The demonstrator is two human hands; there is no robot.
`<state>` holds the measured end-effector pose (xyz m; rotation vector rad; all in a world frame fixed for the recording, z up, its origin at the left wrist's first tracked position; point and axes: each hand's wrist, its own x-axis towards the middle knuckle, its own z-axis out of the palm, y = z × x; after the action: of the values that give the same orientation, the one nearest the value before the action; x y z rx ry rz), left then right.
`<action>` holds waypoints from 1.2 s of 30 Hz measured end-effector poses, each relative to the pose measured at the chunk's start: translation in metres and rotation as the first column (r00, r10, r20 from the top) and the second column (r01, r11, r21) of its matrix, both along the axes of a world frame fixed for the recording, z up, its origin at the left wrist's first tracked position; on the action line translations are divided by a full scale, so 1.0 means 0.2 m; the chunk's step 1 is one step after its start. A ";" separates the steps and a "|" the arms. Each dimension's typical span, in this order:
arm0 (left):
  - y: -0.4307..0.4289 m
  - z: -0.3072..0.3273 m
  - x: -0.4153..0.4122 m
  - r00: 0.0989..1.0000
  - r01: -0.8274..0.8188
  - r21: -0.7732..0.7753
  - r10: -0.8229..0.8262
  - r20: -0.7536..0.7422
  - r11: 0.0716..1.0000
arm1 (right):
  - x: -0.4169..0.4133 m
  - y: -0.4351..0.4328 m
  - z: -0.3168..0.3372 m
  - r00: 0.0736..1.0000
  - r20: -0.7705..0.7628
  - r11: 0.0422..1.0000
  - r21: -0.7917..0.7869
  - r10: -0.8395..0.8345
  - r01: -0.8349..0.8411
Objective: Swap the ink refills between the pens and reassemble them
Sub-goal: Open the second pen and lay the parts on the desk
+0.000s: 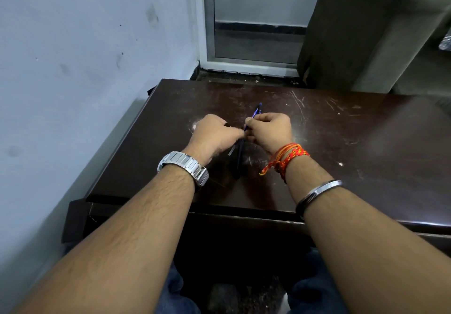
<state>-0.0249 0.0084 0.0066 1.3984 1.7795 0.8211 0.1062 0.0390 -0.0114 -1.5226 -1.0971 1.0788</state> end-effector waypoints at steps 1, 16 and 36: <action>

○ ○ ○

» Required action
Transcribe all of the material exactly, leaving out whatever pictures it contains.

» Answer to this exercise
The demonstrator is two human hands; there is no robot.
`<state>` holds the measured end-effector pose (xyz m; rotation vector rad; all in a world frame fixed for the recording, z up, its origin at the left wrist's first tracked position; point and axes: each hand's wrist, its own x-axis towards the middle knuckle, its own z-axis out of the palm, y = z × x; after the action: of the values that give the same orientation, the one nearest the value before the action; x y z rx ry rz), left then right.
`<action>` holds waypoints from 1.2 s of 30 Hz measured end-effector poses, each relative to the pose measured at the chunk's start: translation in metres and rotation as the first column (r00, r10, r20 from the top) and the second column (r01, r11, r21) of its matrix, both along the axes of a world frame fixed for the recording, z up, its origin at the left wrist's first tracked position; on the action line translations are divided by a full scale, so 1.0 means 0.2 m; the chunk's step 1 is one step after its start. A ";" separates the steps and a "|" the arms. Each dimension's typical span, in this order:
arm0 (left):
  - y: -0.4307..0.4289 m
  - z: -0.3072..0.3273 m
  - x: -0.4153..0.4122 m
  - r00: 0.0989..1.0000
  - r01: -0.8274..0.8188
  - r21: -0.7732..0.7753
  - r10: -0.8229..0.8262
  - r20: -0.7536..0.7422
  - r11: 0.0716..1.0000
arm1 (right):
  - x: -0.4169..0.4133 m
  - y: -0.4351..0.4328 m
  - z: -0.3168..0.3372 m
  - r00: 0.0736..1.0000
  - r20: -0.7705..0.7628
  - r11: 0.0422..1.0000
  - r21: -0.7917..0.7869
  - r10: -0.8395..0.8345
  - r01: -0.8349..0.8411
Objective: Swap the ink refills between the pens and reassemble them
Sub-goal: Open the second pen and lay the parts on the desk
+0.000s: 
<state>-0.0249 0.0084 0.0066 1.3984 1.7795 0.8211 0.1062 0.0390 -0.0114 -1.5226 -1.0971 1.0788</state> end-effector waypoints at steps 1, 16 and 36: <action>

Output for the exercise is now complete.